Generally, the reinforcing rib rises perpendicularly and substantially centrally from the base end of the stem, the reinforcing rib having a varying width gradually increasing from a substantially central position of the stem to the base end. In a modified form, the first-step rib member of the reinforcing rib rises perpendicularly and substantially centrally from the base end of the stem and extends, together with the curve of the hook-shape engaging portion, from a substantially central position in a heightwise direction to an upper end of each hook along a center line of the hook. In another modified form, the first-step rib member of the reinforcing rib rises obliquely and substantially centrally from the base end of the stem along a center line of each hook and extends, together with the curve, to the vicinity of the tip of the hook-shape engaging portion along the center line of the hook, the first-step rib member gradually decreasing in width and thickness from the base end to the tip.

In the case where the reinforcing ribs are situated on opposite sides of the stem, the bottom-step rib members of the adjacent rows of the hooks are integrally connected with each other.

The hook has a varying cross-sectional area gradually increasing from the distal end of the stem to the base end of the stem.

In operation, the vertical multi-step reinforcing ribs of this invention serve to prevent the hook from falling flat sideways. With the reinforcing ribs of the invention, when the hook is pressed from the above by the loop, the hook falls flat gradually in steps from the upper side so that the hook-shape engaging portion extends sideways in steps along a loop on the side. Besides, since the thickness of the hook is largest at the bottom-step rib member existing at the base end, lateral bending does not occur at the base end so that the loop is apt to come to the base end to catch the hook-engaging portion surely, increasing the rate of engagement.

Further, since the upper end of the first-step rib member extends to halfway of the curve of the hook-shape engaging portion, while maintaining adequate softness of the hook-shape engaging portion, the loop would hardly be removed from the hook-shape engaging portion, thus guaranteeing a predetermined engaging force.
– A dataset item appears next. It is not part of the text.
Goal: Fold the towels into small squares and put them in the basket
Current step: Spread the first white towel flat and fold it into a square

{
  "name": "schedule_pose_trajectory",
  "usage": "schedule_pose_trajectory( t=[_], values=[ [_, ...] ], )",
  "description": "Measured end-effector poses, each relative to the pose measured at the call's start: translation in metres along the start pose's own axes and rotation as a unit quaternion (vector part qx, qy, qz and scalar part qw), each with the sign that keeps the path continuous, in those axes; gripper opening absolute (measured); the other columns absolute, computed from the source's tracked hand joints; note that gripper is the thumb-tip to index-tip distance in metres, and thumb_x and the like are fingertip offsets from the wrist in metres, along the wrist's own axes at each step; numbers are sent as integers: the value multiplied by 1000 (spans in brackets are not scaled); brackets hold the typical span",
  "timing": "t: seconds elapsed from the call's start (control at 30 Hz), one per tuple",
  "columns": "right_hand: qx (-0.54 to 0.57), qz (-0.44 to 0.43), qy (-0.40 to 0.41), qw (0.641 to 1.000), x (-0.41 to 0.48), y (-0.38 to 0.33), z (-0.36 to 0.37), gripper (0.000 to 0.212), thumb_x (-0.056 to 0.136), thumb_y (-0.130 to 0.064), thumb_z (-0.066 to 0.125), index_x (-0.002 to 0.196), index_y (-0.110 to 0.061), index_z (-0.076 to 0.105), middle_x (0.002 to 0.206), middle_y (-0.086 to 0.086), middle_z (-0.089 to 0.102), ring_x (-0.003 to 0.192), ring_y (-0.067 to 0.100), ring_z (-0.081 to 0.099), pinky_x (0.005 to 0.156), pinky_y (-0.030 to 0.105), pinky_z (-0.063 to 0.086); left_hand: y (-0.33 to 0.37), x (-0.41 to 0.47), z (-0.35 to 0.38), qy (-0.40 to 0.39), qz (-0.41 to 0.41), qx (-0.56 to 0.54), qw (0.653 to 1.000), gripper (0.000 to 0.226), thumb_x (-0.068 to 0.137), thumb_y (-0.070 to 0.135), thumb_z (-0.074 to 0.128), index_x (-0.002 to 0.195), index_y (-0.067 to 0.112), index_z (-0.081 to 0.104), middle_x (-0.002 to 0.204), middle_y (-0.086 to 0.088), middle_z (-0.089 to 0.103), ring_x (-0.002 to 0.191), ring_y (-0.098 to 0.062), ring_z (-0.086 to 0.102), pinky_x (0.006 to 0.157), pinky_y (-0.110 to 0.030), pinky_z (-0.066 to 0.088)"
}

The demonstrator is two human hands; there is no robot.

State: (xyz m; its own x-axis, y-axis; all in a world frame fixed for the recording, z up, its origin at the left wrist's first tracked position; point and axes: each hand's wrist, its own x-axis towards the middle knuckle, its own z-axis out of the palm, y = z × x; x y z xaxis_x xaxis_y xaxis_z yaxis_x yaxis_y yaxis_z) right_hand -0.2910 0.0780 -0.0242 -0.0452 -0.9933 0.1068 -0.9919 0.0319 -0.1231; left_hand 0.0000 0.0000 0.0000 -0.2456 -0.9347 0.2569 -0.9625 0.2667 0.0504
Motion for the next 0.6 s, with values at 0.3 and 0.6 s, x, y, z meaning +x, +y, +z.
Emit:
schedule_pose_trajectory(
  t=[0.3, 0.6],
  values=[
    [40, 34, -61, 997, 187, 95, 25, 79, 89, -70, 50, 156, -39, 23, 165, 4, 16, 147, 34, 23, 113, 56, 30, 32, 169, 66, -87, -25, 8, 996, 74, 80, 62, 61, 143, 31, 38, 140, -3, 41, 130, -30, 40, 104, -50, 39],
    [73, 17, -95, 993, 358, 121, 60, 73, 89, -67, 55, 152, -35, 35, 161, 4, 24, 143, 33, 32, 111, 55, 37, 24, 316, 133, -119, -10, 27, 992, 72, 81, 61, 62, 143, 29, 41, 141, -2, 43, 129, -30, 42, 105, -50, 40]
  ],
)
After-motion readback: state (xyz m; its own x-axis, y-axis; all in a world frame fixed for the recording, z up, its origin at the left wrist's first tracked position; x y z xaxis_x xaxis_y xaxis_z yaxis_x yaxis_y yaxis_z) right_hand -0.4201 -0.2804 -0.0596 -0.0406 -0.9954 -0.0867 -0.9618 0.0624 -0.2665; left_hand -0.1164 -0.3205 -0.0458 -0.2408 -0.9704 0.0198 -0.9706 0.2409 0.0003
Specifically, as the loop is pulled upwardly when removing the loop from the hook-shape engaging portion, the hook is free from bending at the curve of the hook-shape engaging portion since the first step rib member extends to halfway of the curve. Therefore, the curved shape of the hook-shape engaging portion is sustained even if the loop is pulled upwardly, so the loop cannot be removed easily. Although an reaction at that time is small for the individual hook, it would be very large for the entire surface fastener to obtain a predetermined peeling force.

Preferably, the reinforcing rib rises substantially centrally from the base of the stem, and the ratio of a back-and-forth width of the reinforcing rib to a back-and-forth width of the stem along a straight line parallel to the surface of the substrate sheet and passing a central point of the stem ranges from 1:5 to 1:2. The thickness around the reinforcing rib may be the same as that of the stem and the hook-shape engaging portion. If the ratio is smaller than 1:5, the reinforcing ribs would not have the original reinforcing function. If the ratio exceeds 1:2, the entire hook would be rigid due to the rigidness of the reinforcing ribs. With the reinforcing ribs of this invention, partly since the soft stem and hook-shape engaging portion around the reinforcing ribs are in the form of a fin, the portion of the hook around the reinforcing ribs including the hook-shape engaging portion has an increased softness so that an excellent touch can be obtained when a surface fastener having the hook structure is used in an underwear, giving no injuries to the user.

Further, in the case where the reinforcing ribs are situated respectively on opposite sides of the stem with adjacent bottom-step rib members integrally connected, the substrate sheet would hardly be torn between the hook rows.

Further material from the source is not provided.